Data fields that contain a missing value code in the database can be
output as they are or can be recoded to some other value. For example, while
several different missing value codes may be used in a DFdiscover study,
you might want to change all missing value codes to the SAS®
. missing code for a particular SAS® analysis.
The MISSING keyword is followed by either the keyword all
or by the data type, from the list
check,
choice,
string,
date, or
int,
which is to be recoded.
This is followed by either the keyword asis
or by the value to be used in place of all missing codes.
For example:
MISSING all asis
outputs all missing codes without any recoding,
MISSING all .
recodes all missing codes for all fields to a dot,
MISSING all NA
recodes all missing codes for all fields to "NA", and
MISSING string .
recodes all missing codes in string fields to a dot.
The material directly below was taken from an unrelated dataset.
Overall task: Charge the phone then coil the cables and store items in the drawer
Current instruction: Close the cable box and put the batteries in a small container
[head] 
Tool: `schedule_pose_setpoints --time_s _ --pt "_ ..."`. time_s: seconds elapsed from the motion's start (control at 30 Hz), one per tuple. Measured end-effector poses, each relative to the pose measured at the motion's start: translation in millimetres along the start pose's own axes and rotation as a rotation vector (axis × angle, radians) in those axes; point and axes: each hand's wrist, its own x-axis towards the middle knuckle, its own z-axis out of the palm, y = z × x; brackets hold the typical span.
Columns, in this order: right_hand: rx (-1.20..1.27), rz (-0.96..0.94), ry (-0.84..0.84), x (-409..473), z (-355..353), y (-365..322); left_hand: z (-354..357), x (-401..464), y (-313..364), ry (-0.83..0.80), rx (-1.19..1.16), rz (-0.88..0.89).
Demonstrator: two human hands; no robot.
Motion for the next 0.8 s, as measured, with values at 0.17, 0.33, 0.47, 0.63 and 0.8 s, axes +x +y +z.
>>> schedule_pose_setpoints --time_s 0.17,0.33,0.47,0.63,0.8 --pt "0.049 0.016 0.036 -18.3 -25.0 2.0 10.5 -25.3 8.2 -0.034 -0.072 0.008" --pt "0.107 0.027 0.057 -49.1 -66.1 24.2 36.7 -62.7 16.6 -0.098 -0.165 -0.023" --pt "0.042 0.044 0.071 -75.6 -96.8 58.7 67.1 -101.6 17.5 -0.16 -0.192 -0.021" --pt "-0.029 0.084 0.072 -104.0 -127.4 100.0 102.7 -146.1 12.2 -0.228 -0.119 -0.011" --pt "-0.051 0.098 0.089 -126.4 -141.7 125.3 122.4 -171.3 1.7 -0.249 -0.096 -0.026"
It is legal to include more than one MISSING
specification, to specify different recoding instructions for choice, check,
string, date and int data types. However, if the all
specification appears it takes precedence over all other specifications.
When creating new SAS® job files, a second MISSING
statement is included by default. This statement MISSING lost
allows you to specify the missing value code to be used in data fields for
missed records. The keyword lost can be followed by a
user-defined missing value code that will be inserted into each data field
after field 7 (Subject ID) in each missed data record. If the global statement
MISSING lost exists with no missing value code specification,
all data fields following field 7 are left blank for missed records.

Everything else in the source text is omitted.